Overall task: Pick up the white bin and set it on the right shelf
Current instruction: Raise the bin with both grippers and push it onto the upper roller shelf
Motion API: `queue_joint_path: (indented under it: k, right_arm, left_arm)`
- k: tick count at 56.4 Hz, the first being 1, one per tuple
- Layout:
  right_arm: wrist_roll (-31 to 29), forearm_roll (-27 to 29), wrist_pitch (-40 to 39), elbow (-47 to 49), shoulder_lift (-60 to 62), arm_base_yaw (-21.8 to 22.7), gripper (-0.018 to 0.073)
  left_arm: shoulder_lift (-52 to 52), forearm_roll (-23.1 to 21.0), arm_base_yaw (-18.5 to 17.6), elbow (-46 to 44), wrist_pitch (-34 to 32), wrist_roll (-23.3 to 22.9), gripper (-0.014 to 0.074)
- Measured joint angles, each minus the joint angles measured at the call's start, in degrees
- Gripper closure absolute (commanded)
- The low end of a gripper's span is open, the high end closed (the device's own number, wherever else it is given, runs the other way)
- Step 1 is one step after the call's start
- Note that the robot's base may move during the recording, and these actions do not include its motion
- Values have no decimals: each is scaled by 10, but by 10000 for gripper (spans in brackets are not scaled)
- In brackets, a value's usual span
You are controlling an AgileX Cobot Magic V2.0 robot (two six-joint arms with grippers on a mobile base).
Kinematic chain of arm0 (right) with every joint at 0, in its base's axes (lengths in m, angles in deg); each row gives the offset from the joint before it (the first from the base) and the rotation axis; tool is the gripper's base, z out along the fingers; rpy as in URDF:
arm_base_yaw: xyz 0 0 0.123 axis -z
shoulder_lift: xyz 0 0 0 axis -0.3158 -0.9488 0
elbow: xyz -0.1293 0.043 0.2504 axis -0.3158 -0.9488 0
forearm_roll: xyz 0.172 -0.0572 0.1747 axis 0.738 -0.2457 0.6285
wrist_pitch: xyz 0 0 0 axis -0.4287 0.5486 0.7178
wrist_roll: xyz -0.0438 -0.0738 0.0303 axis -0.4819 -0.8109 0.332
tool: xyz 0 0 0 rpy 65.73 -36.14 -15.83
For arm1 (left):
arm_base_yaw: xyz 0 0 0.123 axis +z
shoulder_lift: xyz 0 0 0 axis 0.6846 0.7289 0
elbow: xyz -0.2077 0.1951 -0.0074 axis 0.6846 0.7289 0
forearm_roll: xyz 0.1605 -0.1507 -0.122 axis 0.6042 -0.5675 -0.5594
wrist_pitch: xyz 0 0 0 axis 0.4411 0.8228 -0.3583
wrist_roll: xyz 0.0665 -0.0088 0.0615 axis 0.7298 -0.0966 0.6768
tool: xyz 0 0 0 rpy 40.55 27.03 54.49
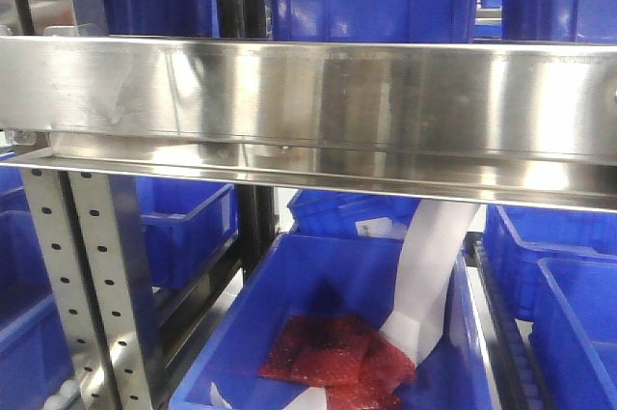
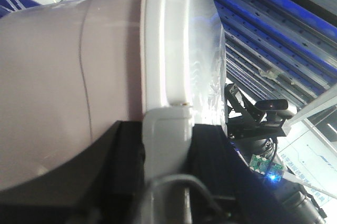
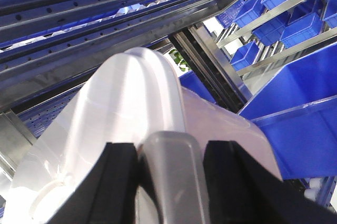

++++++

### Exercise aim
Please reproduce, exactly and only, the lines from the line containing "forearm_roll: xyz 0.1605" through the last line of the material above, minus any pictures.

### Solved exercise
forearm_roll: xyz 0.1605 -0.1507 -0.122 axis 0.6042 -0.5675 -0.5594
wrist_pitch: xyz 0 0 0 axis 0.4411 0.8228 -0.3583
wrist_roll: xyz 0.0665 -0.0088 0.0615 axis 0.7298 -0.0966 0.6768
tool: xyz 0 0 0 rpy 40.55 27.03 54.49

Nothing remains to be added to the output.